Lider Erdoğan, katıldığı canlı yayın programında 14 Mayıs seçimleri ve ikinci çeşide yönelik değerlendirmelerde bulundu. Erdoğan, sarsıntı bölgesinde yaşayan vatandaşlara muhalefetin hakaretlerine ait sert açıklamalarda bulundu.

Lider Erdoğan, katıldığı canlı

Son dakika haberi… Lider Erdoğan, CNN Türk-Kanal D canlı yayınında 14 Mayıs seçimlerini ve ikinci tipe kalan 28 Mayıs Cumhurbaşkanlığı seçimlerine yönelik dikkat çeken değerlendirmelerde bulundu.

Erdoğan, bölge halkına 14 Mayıs seçimlerinde Cumhur İttifakı’na oy verdikleri gerekçesiyle ağza alınmayacak hakaretler yağdıran muhaliflere, Defne Hastanesi ve Van zelzelesi örneğiyle karşılık verdi.

“BENİM İÇİN DEFNE’DE OY DEĞİL, BEŞERLER ÖNEMLİ”

Millet İttifakı adayı Kılıçdaroğlu’nun Hatay’ın Defne ilçesinde seçimleri çok yüksek bir oyla önde tamamlamasını örnek gösteren Lider Erdoğan, burada devlet olarak hizmet vermek zorunda olduklarını ve 48 gün üzere kısa bir müddette Defne Devlet Hastanesi’ni tamamladıklarını hatırlattı. Erdoğan Biz oranın bize olan oy noktasında yaklaşımını biliyoruz. Benim için Defne’de ölen beşerler kıymetli. Ben bugüne kadar gerek başbakanlığım, gerekse cumhurbaşkanlığımda bu türlü bir ayrımı hiçbir yerde yapmadım.” tabirlerini kullandı.

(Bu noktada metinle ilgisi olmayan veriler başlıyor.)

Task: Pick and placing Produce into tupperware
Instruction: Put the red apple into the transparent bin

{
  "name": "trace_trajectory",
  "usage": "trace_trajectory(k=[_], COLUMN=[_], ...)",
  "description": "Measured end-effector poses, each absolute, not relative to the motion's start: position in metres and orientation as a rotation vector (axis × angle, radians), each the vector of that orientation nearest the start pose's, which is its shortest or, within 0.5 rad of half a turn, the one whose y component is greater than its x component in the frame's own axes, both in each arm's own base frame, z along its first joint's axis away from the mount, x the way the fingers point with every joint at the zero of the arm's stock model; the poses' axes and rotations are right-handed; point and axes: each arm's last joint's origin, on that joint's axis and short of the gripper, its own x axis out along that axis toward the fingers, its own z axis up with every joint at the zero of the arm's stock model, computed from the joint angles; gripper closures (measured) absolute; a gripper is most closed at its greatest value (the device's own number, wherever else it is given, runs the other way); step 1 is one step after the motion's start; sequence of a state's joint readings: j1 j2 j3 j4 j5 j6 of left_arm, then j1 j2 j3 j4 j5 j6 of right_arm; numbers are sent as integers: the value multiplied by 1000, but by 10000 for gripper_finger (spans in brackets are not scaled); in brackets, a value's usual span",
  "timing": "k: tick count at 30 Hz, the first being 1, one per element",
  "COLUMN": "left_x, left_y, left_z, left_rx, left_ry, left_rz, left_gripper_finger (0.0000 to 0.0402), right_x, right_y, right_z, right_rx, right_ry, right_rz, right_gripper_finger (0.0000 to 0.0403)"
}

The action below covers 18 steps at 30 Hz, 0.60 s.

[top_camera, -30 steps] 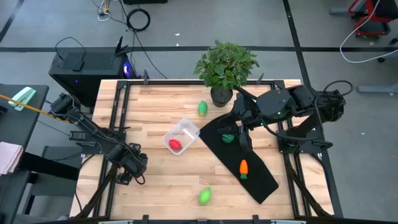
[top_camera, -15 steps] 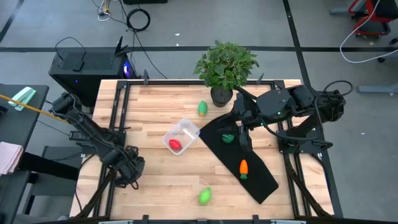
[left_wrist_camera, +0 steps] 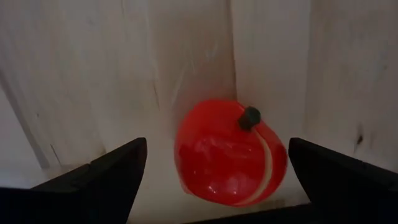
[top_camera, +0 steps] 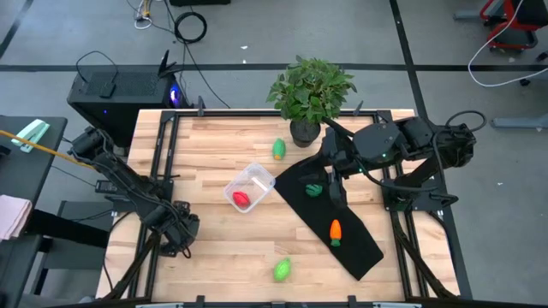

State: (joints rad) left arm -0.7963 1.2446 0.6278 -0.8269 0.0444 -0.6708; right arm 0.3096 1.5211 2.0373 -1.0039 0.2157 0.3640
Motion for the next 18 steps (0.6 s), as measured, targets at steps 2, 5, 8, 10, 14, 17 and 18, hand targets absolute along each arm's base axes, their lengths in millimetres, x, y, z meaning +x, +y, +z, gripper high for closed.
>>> trace_trajectory(k=[2,5,8,10,14,17,18], left_x=[126,124,125,125,125,125,125], left_y=[-130,-129,-130,-130,-130,-130,-130], left_z=[163,158,154,151,151,151,151], left_rx=[10,8,-15,-22,-32,-34,-34], left_ry=[1505,1509,1485,1481,1479,1480,1479], left_rz=[-190,-192,-215,-216,-210,-208,-208], left_gripper_finger=[2,2,2,2,2,2,2], right_x=[264,264,264,264,264,264,265], right_y=[78,78,78,77,77,77,76], right_z=[495,495,495,495,495,495,495], right_rx=[230,230,228,227,229,229,230], right_ry=[481,481,478,476,476,475,475], right_rz=[5,5,-6,-12,-14,-16,-19], right_gripper_finger=[243,243,243,243,243,243,243])
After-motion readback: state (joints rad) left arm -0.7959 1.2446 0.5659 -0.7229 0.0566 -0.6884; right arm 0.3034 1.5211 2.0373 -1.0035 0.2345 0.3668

Aynı halde Van zelzelesini de hatırlatan Erdoğan, “Van bizim yüksek oy aldığımız bir vilayet değil. Zelzelede kendim orada oldum. Yıkılmış olan yerde muhalif partidendi. Sular kesildi. Adam müdahale etmeyince Veysel Bey’e dedim, ‘DSİ’yi buraya sok, sorunu çöz’ dedim. Van’da Erciş’e kadar Van Gölü’nün etrafında yalı yapar üzere konutlar yaptık. ‘Burada bize oy çıkmıyor’ demedik süreci devam ettirdik. Şu anda bile Van’da 2. parti pozisyonundayız bu kadar hizmete karşın. Ben birebir hizmeti vermek mecburiyetindeyim.” dedi.

Başkan Erdoğan’ın hususla ilgili açıklamaları şu formda;

Milletimiz 27 milyondan fazla şahsımıza teveccüh gösterdi. Yüzde 49,5 oy oranına ulaştık. Meclis’te 322 vekille milletimiz Cumhur İttifakı’na verdi. 28 Mayıs için çabucak çalışmaya zati başladık. Bugün bütün önderlerle görüşmelerimi yaptım. Önümüzdeki 12 günü düzgün değerlendireceğiz. Asla rehavete kapılmayacağız. Sarsıntı bölgesinin belirli bir kısmını bu hafta sonu ziyaret edeceğim. Miting pek düşünmüyorum.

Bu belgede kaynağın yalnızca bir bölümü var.